== TASK PROMPT ==
Check each line of the material for the string "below", and copy the lines that have it.

────

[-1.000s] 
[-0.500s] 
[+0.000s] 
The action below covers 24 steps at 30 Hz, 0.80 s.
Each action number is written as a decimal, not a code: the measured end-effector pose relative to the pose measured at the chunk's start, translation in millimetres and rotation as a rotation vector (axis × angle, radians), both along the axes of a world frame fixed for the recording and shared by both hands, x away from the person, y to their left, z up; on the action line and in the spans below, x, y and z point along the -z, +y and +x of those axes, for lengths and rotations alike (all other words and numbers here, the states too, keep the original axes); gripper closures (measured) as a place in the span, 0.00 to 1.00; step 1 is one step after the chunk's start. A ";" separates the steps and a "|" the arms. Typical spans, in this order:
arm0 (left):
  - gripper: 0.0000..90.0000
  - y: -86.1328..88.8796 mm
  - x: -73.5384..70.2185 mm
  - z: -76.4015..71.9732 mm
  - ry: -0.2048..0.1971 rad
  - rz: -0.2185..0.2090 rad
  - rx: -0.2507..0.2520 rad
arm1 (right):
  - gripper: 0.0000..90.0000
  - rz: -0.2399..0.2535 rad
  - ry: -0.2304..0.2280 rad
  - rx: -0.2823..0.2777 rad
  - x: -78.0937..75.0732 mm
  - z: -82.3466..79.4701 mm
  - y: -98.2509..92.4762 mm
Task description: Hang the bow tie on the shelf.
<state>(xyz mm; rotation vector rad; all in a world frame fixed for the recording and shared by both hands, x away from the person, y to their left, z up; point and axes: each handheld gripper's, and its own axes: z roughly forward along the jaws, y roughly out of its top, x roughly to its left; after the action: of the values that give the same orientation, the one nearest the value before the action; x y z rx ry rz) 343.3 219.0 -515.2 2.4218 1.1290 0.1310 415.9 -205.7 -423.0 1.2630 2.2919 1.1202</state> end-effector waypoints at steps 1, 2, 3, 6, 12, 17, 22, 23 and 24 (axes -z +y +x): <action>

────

== ANSWER FOR THIS EXERCISE ==
The action below covers 24 steps at 30 Hz, 0.80 s.
Each action number is written as a decimal, not a code: the measured end-effector pose relative to the pose measured at the chunk's start, translation in millimetres and rotation as a rotation vector (axis × angle, radians), both along the axes of a world frame fixed for the recording and shared by both hands, x away from the person, y to their left, z up; on the action line and in the spans below, x, y and z point along the -z, +y and +x of those axes, for lengths and rotations alike (all other words and numbers here, the states too, keep the original axes); gripper closures (measured) as a place in the span, 0.00 to 1.00; step 1 is one step after the chunk's start. A ";" separates the steps and a "|" the arms. Typical spans, in this order:

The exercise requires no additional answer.